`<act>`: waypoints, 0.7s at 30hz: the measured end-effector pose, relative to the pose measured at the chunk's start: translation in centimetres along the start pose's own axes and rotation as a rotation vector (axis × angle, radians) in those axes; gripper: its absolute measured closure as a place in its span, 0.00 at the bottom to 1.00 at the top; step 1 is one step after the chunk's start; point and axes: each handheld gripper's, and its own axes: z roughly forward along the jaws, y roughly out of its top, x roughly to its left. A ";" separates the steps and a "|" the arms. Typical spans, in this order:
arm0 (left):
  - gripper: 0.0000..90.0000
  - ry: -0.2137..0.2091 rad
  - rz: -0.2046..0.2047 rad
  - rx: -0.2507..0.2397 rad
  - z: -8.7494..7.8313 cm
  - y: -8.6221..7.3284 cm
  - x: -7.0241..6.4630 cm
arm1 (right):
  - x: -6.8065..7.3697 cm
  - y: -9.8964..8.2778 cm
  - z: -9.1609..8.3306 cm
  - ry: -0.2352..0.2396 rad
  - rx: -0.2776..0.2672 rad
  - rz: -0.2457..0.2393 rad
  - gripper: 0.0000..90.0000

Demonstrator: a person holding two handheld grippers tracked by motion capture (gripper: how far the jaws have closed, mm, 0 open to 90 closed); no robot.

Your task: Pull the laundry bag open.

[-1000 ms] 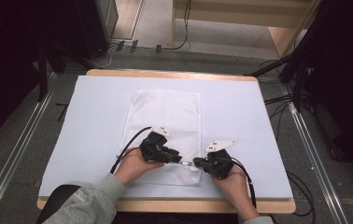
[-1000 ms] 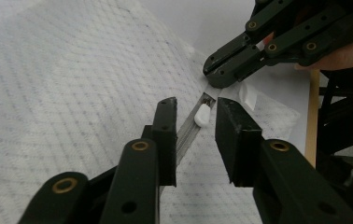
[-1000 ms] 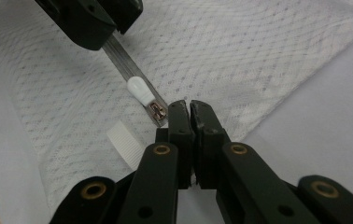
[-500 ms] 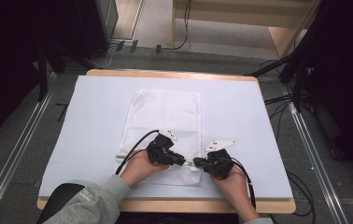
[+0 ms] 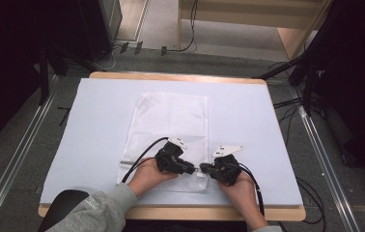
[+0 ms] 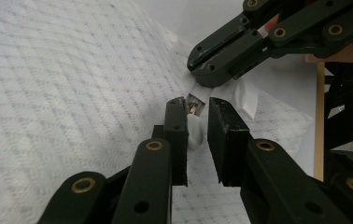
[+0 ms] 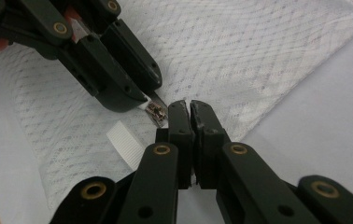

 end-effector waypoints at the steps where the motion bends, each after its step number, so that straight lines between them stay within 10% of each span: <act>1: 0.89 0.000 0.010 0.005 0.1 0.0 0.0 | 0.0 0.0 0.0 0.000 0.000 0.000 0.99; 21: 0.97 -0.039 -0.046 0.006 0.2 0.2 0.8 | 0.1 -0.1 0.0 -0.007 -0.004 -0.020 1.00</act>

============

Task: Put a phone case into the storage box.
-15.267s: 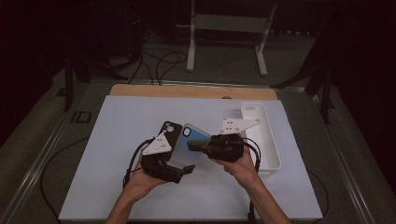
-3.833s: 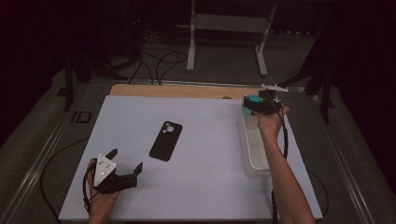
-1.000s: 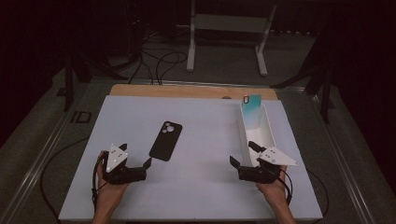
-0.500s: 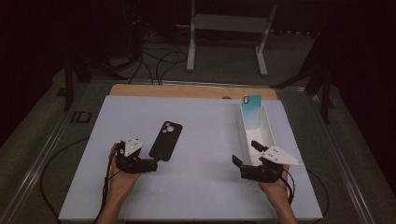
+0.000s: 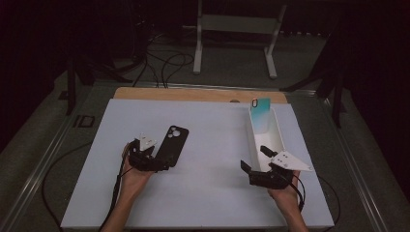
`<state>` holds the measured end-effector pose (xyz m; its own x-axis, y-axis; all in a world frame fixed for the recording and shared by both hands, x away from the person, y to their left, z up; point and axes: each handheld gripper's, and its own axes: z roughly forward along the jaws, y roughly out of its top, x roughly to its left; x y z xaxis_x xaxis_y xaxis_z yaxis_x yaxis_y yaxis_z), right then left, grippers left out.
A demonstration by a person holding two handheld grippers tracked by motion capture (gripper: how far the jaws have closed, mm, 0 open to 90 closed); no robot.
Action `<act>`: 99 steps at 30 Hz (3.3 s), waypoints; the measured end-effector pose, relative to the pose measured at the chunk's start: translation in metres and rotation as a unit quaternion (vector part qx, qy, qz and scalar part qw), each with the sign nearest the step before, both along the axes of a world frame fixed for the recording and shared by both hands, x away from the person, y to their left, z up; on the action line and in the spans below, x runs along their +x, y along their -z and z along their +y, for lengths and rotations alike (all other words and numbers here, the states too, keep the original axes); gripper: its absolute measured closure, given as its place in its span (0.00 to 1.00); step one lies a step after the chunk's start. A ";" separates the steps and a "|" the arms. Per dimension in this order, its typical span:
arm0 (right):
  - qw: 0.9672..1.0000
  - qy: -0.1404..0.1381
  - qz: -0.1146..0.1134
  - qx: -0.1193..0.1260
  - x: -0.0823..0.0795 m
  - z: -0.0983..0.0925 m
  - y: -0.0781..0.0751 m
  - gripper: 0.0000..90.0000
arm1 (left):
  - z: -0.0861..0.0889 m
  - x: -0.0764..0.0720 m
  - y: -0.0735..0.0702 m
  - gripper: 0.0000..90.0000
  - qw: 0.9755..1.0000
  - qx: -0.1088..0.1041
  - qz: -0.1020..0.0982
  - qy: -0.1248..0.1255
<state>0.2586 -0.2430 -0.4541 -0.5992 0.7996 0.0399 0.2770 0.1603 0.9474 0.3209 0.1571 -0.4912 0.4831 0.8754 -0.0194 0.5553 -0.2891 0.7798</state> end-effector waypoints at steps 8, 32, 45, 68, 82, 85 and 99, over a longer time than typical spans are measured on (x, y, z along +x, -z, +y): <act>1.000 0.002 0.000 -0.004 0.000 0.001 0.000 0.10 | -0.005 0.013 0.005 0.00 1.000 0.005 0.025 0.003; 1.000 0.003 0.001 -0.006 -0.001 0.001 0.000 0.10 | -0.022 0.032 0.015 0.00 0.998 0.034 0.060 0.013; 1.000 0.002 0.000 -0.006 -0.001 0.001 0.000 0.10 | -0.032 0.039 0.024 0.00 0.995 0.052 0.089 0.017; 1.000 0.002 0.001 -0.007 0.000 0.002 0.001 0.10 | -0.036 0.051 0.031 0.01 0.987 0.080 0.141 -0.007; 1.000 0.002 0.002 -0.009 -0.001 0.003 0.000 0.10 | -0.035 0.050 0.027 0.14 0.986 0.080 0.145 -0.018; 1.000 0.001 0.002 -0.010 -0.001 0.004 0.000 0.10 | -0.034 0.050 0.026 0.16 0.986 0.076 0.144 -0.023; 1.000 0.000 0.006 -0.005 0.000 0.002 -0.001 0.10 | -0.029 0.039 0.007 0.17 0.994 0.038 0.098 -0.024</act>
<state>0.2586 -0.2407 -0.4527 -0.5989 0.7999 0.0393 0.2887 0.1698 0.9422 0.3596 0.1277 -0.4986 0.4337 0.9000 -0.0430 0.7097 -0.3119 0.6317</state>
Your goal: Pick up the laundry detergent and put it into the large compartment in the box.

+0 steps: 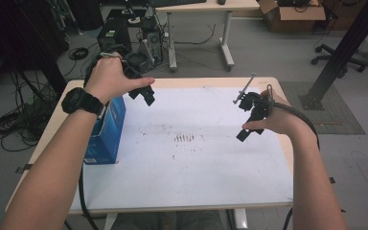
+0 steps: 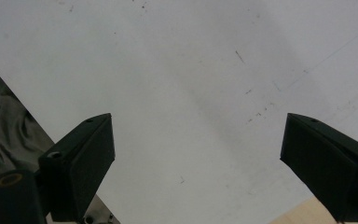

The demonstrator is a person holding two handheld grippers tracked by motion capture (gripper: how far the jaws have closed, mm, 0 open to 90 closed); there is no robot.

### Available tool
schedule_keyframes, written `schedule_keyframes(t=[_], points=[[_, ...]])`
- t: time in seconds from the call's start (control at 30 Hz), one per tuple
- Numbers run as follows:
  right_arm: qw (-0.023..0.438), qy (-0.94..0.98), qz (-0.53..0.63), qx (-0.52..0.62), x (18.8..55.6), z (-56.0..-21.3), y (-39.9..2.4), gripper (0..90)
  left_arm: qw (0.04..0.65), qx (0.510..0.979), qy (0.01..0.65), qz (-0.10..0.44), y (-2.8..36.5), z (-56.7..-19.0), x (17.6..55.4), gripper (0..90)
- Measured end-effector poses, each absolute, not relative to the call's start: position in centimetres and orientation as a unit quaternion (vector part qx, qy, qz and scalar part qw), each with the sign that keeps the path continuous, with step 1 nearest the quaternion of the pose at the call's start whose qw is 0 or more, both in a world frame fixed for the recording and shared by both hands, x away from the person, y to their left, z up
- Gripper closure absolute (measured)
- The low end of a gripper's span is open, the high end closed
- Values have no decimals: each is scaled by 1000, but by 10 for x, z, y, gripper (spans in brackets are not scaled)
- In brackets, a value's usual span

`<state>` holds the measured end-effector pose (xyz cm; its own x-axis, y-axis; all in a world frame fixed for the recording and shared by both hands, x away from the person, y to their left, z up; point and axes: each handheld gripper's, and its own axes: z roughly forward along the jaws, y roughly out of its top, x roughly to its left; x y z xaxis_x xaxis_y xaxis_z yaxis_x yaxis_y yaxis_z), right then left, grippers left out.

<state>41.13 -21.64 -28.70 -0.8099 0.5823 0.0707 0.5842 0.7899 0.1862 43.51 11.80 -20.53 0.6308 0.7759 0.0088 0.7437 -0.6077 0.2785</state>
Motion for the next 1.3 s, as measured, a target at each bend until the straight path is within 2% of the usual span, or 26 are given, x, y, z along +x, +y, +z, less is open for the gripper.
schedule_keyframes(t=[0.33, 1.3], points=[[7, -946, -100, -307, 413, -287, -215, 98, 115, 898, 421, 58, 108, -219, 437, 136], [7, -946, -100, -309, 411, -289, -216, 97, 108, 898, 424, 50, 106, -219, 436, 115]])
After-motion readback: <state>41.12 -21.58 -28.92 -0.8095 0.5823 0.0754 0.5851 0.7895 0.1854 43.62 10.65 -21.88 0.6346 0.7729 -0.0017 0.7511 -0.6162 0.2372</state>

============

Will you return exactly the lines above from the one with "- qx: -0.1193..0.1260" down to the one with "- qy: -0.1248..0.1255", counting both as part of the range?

  - qx: -0.1193..0.1260
  - x: -0.0823..0.0795 m
  - z: -0.0983..0.0925 m
  - y: -0.0781..0.0751 m
  - gripper: 0.0000..90.0000
arm1 (left):
  - z: -0.0861..0.0889 m
  - x: -0.0764..0.0720 m
  - y: -0.0735..0.0702 m
  - gripper: 0.0000..90.0000
  - qw: 0.9755..1.0000
  - qx: -0.1088..0.1041
  - qz: -0.1020..0.0982
  - qy: -0.1248..0.1255

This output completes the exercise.